Il dualismo si accentua in questo anno. La malattia continua, e con essa il suo torpore. Il 20 marzo scrive a Giordani:

Mi domandi che cosa io pensi e che scriva. Ma io da gran tempo non penso né scrivo né leggo cosa veruna per l’ostinata imbecillità de’ nervi degli occhi e della testa: e forse non lascerò altro che gli schizzi delle opere ch’io vo meditando.

La maggior trafittura era il non poter studiare.

Non m’accorgerei, certamente non sentirei tutta la nullità umana se potessi ancora trattenermi negli studi. Non ho mai trovata sorgente più durevole e certa di distrazione e dimenticanza, né illusione meno passeggera.

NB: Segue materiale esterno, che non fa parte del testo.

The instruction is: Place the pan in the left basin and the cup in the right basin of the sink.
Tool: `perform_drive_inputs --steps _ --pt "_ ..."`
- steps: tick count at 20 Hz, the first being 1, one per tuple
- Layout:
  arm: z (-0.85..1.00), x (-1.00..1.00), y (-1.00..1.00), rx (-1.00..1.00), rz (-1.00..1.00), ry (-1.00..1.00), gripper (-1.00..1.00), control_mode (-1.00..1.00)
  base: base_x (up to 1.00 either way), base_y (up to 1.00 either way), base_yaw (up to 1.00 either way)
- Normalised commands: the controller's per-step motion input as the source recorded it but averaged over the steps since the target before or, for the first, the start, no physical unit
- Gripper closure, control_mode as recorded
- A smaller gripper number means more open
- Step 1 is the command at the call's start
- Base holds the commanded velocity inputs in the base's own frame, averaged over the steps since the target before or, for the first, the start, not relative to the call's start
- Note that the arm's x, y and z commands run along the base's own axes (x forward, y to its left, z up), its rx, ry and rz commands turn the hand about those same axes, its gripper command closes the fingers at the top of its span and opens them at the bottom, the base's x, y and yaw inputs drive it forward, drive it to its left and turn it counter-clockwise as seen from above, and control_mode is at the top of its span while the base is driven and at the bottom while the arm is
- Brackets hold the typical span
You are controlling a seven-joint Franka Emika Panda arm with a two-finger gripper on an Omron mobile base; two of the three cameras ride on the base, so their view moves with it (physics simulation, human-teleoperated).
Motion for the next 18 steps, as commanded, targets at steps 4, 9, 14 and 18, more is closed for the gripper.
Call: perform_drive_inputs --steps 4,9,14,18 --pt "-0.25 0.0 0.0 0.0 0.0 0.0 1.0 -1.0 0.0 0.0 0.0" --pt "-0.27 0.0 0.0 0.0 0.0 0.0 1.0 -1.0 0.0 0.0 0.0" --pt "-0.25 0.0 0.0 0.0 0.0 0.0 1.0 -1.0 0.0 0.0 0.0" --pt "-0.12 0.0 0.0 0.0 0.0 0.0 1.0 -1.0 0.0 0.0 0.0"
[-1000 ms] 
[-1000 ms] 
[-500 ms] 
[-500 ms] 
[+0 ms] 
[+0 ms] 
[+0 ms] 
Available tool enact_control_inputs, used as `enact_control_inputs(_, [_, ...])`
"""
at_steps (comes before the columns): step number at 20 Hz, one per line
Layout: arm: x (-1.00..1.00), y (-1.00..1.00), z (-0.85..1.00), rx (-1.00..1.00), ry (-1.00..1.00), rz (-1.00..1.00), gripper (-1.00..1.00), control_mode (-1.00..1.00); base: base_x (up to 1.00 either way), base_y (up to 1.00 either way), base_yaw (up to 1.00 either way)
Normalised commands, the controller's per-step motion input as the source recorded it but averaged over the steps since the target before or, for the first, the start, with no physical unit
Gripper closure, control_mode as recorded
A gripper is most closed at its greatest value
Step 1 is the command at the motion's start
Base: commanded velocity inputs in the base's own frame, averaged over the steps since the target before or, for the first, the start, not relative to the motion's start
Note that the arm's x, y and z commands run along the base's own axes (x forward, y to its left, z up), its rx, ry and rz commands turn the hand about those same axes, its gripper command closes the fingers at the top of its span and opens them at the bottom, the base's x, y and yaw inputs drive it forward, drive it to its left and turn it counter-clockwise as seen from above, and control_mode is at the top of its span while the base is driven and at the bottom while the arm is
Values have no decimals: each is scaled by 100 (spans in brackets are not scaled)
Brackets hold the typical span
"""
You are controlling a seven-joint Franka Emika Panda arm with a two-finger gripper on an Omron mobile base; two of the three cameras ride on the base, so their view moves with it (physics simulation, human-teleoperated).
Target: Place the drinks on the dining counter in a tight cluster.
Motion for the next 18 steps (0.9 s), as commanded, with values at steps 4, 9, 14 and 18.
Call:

Così dice a Giordani il 14 gennaio; e il 7 aprile dice a Pietro Brighenti di Bologna, un amico di casa:

Son risoluto sacrificare l’ingegno all’immutabile ed eterna scelleratezza della fortuna, col seppellirmi sempre più nell’orribile nulla, nel quale son vissuto fino ad ora... Non pensi più a me se non come all’uomo il più disperato che si trovi in questa terra, e che non è lontano altro che un punto dal sottrarsi per sempre alla perpetua infelicità di questa mia maledetta vita.